Die Poesie sucht nun zwar ihrerseits gleichfalls nach einem Ersatz, insofern sie die objektive Welt in einer Breite und Vielseitigkeit vor Augen bringt, welche selbst die Malerei, wenigstens in ein und demselben Werke, nicht zu erreichen weiß; doch dies bleibt immer nur eine Realität des inneren Bewußtseins, und wenn die Poesie auch im Bedürfnis der Kunstverkörperung auf einen verstärkten sinnlichen Eindruck losgeht, so vermag sie doch denselben teils nur durch die von der Musik und Malerei erborgten, ihr selbst aber fremden Mittel zustande zu bringen, teils muß sie, um sich selbst als echte Poesie zu erhalten, diese Schwesterkünste nur immer als dienend hinzutreten lassen und die geistige Vorstellung dagegen, die Phantasie, die zur inneren Phantasie spricht, als eigentliche Hauptsache, um welche es zu tun ist, herausheben.
Soviel im allgemeinen von dem begriffsmäßigen Verhältnis der Poesie zu den übrigen Künsten. Was nun die nähere Betrachtung der Dichtkunst selber angeht, so müssen wir dieselbe nach folgenden Gesichtspunkten ordnen.
Wir haben gesehen, daß in der Poesie das innere Vorstellen selbst sowohl den Inhalt als auch das Material abgibt. Indem das Vorstellen jedoch auch außerhalb der Kunst bereits die geläufigste Weise des Bewußtseins ist, so müssen wir uns zunächst der Aufgabe unterziehen, die poetische Vorstellung von der prosaischen abzuscheiden. Bei diesem inneren poetischen Vorstellen allein darf aber die Dichtkunst nicht stehenbleiben, sondern muß ihre Gestaltungen dem sprachlichen Ausdruck anvertrauen. Hiernach hat sie wiederum eine doppelte Pflicht zu übernehmen. Einerseits nämlich muß sie bereits ihr inneres Bilden so einrichten, daß es sich der sprachlichen Mitteilung vollständig fügen kann; andererseits darf sie dies sprachliche Element selbst nicht so belassen, wie es von dem gewöhnlichen Bewußtsein gebraucht wird, sondern muß es poetisch behandeln, um sich sowohl in der Wahl und Stellung als auch im Klang der Wörter von der prosaischen Ausdrucksweise zu unterscheiden.

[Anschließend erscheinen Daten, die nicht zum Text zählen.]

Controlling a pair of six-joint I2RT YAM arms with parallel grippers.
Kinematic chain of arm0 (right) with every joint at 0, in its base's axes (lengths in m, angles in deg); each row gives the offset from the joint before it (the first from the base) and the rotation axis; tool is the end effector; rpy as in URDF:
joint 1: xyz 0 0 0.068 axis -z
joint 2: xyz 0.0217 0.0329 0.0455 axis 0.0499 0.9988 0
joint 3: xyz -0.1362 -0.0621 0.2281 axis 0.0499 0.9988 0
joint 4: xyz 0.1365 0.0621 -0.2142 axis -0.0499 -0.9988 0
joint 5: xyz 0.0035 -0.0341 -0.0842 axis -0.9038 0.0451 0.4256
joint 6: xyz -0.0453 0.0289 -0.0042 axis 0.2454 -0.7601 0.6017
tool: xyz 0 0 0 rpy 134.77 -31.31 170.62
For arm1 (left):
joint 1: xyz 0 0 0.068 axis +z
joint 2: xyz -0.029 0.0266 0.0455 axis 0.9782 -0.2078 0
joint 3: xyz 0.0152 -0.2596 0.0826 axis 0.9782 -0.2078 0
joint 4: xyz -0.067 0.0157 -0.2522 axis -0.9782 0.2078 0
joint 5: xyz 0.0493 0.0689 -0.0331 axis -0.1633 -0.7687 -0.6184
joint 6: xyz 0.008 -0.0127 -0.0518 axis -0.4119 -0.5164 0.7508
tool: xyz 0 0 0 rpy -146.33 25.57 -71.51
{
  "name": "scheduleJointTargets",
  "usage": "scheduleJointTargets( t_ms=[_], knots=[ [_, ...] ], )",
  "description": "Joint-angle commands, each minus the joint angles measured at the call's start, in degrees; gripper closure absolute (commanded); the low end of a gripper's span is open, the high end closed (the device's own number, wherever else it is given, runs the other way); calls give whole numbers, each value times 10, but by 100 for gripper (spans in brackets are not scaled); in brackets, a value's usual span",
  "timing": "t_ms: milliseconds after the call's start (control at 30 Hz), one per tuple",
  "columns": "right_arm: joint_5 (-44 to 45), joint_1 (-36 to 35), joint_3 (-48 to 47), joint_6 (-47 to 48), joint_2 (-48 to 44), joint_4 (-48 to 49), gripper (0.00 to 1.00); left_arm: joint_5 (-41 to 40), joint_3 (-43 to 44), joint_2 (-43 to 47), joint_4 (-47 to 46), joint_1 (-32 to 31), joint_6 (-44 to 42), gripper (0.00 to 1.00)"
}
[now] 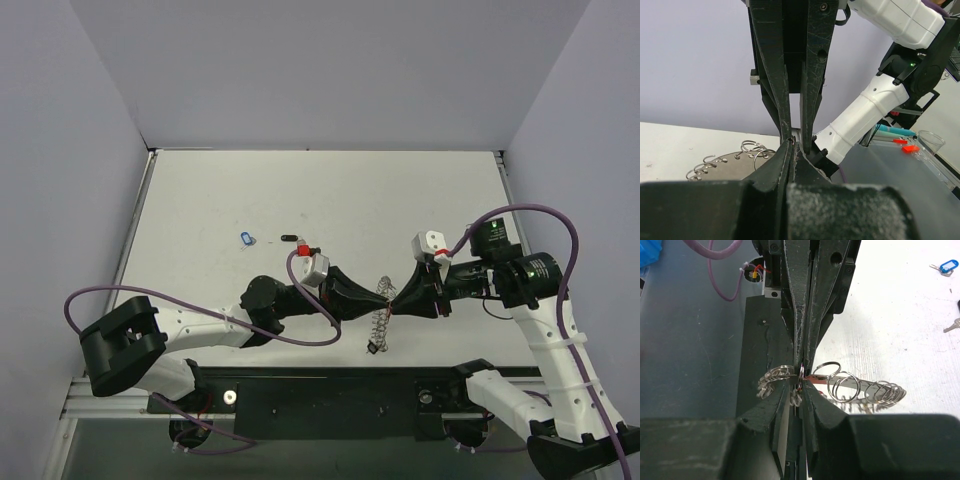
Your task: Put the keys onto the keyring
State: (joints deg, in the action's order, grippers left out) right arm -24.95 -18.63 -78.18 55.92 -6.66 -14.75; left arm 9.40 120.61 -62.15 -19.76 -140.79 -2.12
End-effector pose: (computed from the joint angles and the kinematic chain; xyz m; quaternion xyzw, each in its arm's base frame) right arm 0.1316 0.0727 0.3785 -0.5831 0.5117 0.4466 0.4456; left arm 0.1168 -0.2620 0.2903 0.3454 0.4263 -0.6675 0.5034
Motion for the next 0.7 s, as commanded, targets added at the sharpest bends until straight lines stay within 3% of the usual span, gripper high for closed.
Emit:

Da sie nun aber, ihrer sprachlichen Äußerung unerachtet, am meisten von den Bedingungen und Schranken frei ist, welche die Besonderheit des Materials den übrigen Künsten auferlegt, so behält die Poesie die ausgedehnteste Möglichkeit, vollständig alle die verschiedenen Gattungen auszubilden, welche das Kunstwerk unabhängig von der Einseitigkeit einer besonderen Kunst annehmen kann, und zeigt deshalb die vollendeteste Gliederung unterschiedener Gattungen der Poesie. Hiernach haben wir im weiteren Verlauf erstens vom Poetischen überhaupt und dem poetischen Kunstwerk zu sprechen; zweitens von dem poetischen Ausdruck; drittens von der Einteilung der Dichtkunst in epische, lyrische und dramatische Poesie.